Graph Theory, Matching, Maximum Flow

PROBLEM

You are given two strings A and B. Imagine a language which consists of |A| * |B| unique words, where each word’s first letter is in A and the second letter is in B. For each word, you are given how many times it may be used to build an Article. Let this be denoted by C(w) for a word w.

An Article is a collection of Sentences. A Sentence consists of |A| words, such that

  • Each letter from A is used exactly once.
  • Each letter from B is used at most once.

Find the longest Article (most number of sentences) that can be achieved and print it.

EXPLANATION

Of course |A| ≤ |B| to be able to build any sentence.

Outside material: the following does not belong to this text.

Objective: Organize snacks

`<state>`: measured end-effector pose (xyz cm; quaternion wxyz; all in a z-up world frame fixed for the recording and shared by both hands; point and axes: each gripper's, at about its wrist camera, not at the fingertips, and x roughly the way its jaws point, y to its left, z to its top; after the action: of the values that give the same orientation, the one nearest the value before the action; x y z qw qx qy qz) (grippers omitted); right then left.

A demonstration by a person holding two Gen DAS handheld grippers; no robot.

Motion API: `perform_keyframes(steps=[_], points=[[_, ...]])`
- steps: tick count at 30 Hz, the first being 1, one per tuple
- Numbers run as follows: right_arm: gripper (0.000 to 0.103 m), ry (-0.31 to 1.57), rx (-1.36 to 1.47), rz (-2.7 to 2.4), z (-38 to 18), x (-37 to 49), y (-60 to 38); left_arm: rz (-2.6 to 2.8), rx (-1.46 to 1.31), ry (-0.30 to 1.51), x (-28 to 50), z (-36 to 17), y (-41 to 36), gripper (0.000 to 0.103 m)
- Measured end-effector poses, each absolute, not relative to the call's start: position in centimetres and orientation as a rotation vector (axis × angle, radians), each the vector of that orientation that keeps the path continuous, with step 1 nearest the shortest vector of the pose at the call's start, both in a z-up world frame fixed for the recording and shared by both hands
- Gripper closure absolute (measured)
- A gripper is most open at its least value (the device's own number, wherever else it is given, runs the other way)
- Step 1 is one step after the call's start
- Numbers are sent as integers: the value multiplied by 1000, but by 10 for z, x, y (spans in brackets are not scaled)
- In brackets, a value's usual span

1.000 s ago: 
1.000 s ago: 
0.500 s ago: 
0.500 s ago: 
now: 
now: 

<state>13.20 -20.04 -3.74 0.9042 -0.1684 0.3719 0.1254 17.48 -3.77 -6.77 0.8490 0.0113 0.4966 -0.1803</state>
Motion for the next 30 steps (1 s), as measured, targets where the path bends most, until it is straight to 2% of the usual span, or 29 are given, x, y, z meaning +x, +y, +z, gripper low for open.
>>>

The problem must be broken into two pieces

  • Finding the maximum number of sentences that can be built in an Article - call it K.
  • Finding the sentences themselves.

First Insight

If there are at least K sentences in the longest Article, then the following network has flow N * K

  • There are |A| + |B| + 2 vertices (1 source and 1 sink extra)
  • For all edges (source, a), where a belongs to A
    • capacity( source, a ) = K
  • For all edges (a, b), where a belongs to A and b belongs to B
    • capacity( a, b ) = C(ab)
  • For all edges (b, sink), where b belongs to B
    • capacity( b, sink ) = K

It is intuitive that in such a network, the number of times each character in A is used is K and the number of times each character of B is used is less than or equal to K.

Corollary

If the maximum flow in the above network is N * K then there are K proper sentences

Let us denote the flow between two vertices u and v as F(u, v). Now we know that if the maximum flow is N * K then

  • F(source, a) = K for all a in A
  • F(b, sink) <= K for all b in B

Let us generate a bipartite graph G(A,B) such that the number of edges between a in A and b in B is equal to F(a,b).

We wish to partition the edges in G(A,B) into K matchings of size |A| each. If this is possible, then we have K proper sentences. The mapping between a matching and the sentence is easy to see.

On G(A,B) we can use the following algorithm to generate the matchings (we will prove why).

max_degree = K

repeat K times
    1. Let B' be the set of vertices in B
        whose degree is max_degree
    2. build a matching of size |A| which
        contains all vertices in A
        contains all vertices in B'
    3. remove all the edges in the matching
        from the graph
    4. max_degree--

Step 2 in the above algorithm is actually always possible. Let us see why

(Material for the proofs below has been derived from the book Graphs: Theory and Algorithms by K. Thulasiraman, M. N. S. Swamy)

Lemma: In G(A,B), you can always build a matching of size |A|

  • Degree of each vertex in A is max_degree
  • Let X = a subset of A
  • Let E = the edges incident on X
  • |E| = |X| * max_degree
  • Let Y = all the distinct vertices in B that are in the neighbourhood of all the vertices in X
  • Let E’ = edges incident on Y
  • |E'| <= |Y| * max_degree, because no vertex in Y (or B, or A) has a degree more than max_degree
  • But, |E'| >= |E|, since E is a subset of E’
  • |Y| * max_degree >= |X| * max_degree
  • Or, |Y| >= |X|

Now, by Hall’s Marriage Theorem we know that there should always be a matching that saturates A.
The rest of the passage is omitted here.